EXERCISE ▸
Where the word "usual" occurs in a line of the data, return the whole line.

PROVIDED RECORDS ▸

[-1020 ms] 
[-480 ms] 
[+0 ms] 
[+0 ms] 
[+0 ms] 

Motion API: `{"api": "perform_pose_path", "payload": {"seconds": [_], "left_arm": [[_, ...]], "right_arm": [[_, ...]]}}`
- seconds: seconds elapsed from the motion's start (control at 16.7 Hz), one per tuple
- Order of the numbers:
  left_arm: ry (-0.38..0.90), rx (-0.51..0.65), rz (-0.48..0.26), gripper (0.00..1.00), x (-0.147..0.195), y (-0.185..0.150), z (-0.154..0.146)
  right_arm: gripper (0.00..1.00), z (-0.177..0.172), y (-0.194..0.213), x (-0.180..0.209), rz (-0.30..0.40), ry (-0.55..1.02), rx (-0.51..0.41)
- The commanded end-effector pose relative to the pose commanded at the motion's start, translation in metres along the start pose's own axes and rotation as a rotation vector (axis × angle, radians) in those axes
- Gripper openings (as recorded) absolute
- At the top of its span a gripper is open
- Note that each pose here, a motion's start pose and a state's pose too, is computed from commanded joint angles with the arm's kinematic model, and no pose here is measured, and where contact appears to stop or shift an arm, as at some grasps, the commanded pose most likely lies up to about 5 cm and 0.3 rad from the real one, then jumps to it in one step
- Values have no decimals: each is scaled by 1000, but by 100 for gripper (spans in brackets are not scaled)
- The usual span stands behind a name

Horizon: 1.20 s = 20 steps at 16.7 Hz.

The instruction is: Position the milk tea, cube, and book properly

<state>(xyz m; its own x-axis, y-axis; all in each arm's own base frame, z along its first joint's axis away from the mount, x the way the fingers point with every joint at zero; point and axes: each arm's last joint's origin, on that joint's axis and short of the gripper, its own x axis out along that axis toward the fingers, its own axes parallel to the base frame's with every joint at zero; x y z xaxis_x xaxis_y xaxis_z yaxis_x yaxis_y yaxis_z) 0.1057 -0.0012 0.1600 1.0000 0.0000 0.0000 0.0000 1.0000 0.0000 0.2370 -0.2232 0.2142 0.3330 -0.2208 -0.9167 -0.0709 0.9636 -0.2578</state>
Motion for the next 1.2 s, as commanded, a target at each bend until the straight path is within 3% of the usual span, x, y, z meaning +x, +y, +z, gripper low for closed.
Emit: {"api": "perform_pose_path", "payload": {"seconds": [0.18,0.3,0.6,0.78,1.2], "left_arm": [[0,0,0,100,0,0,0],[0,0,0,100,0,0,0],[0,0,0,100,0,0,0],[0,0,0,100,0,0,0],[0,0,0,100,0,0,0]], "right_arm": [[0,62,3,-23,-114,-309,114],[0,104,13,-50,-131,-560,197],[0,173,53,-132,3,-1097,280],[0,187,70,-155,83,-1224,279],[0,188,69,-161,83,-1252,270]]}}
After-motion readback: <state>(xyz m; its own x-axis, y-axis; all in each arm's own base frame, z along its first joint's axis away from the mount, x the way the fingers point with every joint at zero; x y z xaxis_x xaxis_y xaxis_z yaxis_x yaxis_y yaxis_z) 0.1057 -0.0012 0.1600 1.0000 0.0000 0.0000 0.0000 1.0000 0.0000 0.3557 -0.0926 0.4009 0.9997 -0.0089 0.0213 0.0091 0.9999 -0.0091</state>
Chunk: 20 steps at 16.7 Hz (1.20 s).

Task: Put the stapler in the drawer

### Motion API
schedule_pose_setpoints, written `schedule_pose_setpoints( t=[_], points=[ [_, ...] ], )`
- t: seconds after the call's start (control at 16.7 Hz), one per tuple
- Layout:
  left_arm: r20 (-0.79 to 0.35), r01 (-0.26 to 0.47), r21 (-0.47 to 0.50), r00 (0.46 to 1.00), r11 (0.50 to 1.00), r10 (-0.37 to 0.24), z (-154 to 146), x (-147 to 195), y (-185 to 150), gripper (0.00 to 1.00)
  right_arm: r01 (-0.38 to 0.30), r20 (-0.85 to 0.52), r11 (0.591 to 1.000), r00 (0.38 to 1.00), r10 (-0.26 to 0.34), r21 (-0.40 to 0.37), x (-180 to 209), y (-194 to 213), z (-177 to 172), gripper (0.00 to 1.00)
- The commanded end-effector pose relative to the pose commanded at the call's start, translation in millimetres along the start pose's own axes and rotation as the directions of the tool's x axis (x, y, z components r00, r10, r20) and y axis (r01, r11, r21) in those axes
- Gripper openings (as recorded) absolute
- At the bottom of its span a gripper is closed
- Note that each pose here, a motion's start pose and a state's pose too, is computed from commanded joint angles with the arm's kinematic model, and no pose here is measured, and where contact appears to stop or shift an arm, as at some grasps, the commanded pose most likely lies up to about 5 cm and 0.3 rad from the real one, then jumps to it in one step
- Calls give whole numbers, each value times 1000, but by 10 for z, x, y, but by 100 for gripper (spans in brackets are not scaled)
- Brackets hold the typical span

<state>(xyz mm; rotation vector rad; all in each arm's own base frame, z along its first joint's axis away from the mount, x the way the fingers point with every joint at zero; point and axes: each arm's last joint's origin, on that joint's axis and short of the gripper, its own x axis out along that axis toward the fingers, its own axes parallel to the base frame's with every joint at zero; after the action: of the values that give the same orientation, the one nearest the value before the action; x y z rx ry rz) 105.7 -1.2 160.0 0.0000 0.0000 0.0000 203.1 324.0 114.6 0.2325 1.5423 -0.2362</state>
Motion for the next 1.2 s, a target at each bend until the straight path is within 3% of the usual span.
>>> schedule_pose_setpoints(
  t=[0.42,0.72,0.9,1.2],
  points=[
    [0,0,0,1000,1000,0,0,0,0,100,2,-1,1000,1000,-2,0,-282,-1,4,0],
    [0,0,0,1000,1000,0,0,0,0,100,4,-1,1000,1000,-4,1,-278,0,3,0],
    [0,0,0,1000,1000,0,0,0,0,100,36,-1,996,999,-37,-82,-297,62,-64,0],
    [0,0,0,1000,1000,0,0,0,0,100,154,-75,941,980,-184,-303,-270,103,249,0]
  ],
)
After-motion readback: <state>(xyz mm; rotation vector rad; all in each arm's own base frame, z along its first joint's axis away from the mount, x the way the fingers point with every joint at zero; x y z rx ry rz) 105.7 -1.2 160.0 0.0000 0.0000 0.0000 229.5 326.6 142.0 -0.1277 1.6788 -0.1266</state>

ANSWER SPACE ▸
- The usual span stands behind a name
Motion for the next 1.2 s, as commanded, a target at each bend until the straight path is within 3% of the usual span, x, y, z meaning +x, +y, +z, gripper low for closed.
Motion for the next 1.2 s, a target at each bend until the straight path is within 3% of the usual span.

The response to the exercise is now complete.